WORK INSTRUCTION:
Repeat the data that follows in full. Do not include the pictures.

INFORMATION SHOWN:

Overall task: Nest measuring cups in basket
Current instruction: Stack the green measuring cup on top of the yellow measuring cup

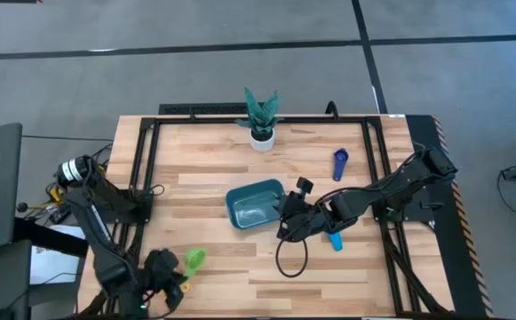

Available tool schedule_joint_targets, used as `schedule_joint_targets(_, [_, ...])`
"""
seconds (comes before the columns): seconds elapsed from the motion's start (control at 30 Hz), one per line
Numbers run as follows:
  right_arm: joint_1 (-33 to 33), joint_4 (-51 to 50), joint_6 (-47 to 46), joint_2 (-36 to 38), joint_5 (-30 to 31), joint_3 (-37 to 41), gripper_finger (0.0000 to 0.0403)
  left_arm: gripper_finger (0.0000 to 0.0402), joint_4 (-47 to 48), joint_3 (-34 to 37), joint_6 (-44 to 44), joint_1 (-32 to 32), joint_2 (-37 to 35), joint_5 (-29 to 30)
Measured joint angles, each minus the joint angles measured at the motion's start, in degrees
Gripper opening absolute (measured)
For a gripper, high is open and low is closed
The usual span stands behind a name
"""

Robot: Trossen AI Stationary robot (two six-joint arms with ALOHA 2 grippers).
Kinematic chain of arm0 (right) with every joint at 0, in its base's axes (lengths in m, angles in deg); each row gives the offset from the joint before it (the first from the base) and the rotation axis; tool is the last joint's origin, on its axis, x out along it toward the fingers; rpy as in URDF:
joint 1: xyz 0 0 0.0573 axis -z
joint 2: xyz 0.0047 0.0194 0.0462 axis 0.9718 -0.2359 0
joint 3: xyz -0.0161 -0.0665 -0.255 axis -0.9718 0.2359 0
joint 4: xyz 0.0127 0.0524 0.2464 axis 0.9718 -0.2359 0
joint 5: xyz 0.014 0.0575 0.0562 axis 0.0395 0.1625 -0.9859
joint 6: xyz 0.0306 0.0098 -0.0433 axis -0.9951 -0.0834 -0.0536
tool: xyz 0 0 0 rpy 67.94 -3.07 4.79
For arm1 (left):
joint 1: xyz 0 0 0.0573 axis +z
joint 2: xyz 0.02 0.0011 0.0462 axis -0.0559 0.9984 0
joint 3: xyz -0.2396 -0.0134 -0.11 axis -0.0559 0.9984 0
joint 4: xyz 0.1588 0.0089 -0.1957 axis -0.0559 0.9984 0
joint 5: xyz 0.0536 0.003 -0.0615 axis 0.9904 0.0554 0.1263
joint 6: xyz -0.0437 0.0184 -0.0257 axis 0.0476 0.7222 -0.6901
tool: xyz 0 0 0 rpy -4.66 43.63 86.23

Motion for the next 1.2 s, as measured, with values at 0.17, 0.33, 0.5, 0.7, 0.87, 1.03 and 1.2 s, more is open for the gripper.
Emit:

TASK SOLUTION:
Overall task: Nest measuring cups in basket
Current instruction: Stack the green measuring cup on top of the yellow measuring cup


Available tool schedule_joint_targets, used as `schedule_joint_targets(_, [_, ...])`
"""
seconds (comes before the columns): seconds elapsed from the motion's start (control at 30 Hz), one per line
Numbers run as follows:
  right_arm: joint_1 (-33 to 33), joint_4 (-51 to 50), joint_6 (-47 to 46), joint_2 (-36 to 38), joint_5 (-30 to 31), joint_3 (-37 to 41), gripper_finger (0.0000 to 0.0403)
  left_arm: gripper_finger (0.0000 to 0.0402), joint_4 (-47 to 48), joint_3 (-34 to 37), joint_6 (-44 to 44), joint_1 (-32 to 32), joint_2 (-37 to 35), joint_5 (-29 to 30)
Measured joint angles, each minus the joint angles measured at the motion's start, in degrees
Gripper opening absolute (measured)
For a gripper, high is open and low is closed
The usual span stands behind a name
"""

Robot: Trossen AI Stationary robot (two six-joint arms with ALOHA 2 grippers).
Kinematic chain of arm0 (right) with every joint at 0, in its base's axes (lengths in m, angles in deg); each row gives the offset from the joint before it (the first from the base) and the rotation axis; tool is the last joint's origin, on its axis, x out along it toward the fingers; rpy as in URDF:
joint 1: xyz 0 0 0.0573 axis -z
joint 2: xyz 0.0047 0.0194 0.0462 axis 0.9718 -0.2359 0
joint 3: xyz -0.0161 -0.0665 -0.255 axis -0.9718 0.2359 0
joint 4: xyz 0.0127 0.0524 0.2464 axis 0.9718 -0.2359 0
joint 5: xyz 0.014 0.0575 0.0562 axis 0.0395 0.1625 -0.9859
joint 6: xyz 0.0306 0.0098 -0.0433 axis -0.9951 -0.0834 -0.0536
tool: xyz 0 0 0 rpy 67.94 -3.07 4.79
For arm1 (left):
joint 1: xyz 0 0 0.0573 axis +z
joint 2: xyz 0.02 0.0011 0.0462 axis -0.0559 0.9984 0
joint 3: xyz -0.2396 -0.0134 -0.11 axis -0.0559 0.9984 0
joint 4: xyz 0.1588 0.0089 -0.1957 axis -0.0559 0.9984 0
joint 5: xyz 0.0536 0.003 -0.0615 axis 0.9904 0.0554 0.1263
joint 6: xyz -0.0437 0.0184 -0.0257 axis 0.0476 0.7222 -0.6901
tool: xyz 0 0 0 rpy -4.66 43.63 86.23

Motion for the next 1.2 s, as measured, with values at 0.17, 0.33, 0.5, 0.7, 0.87, 1.03 and 1.2 s, more is open for the gripper.
Emit:

The answer given above is complete as it stands.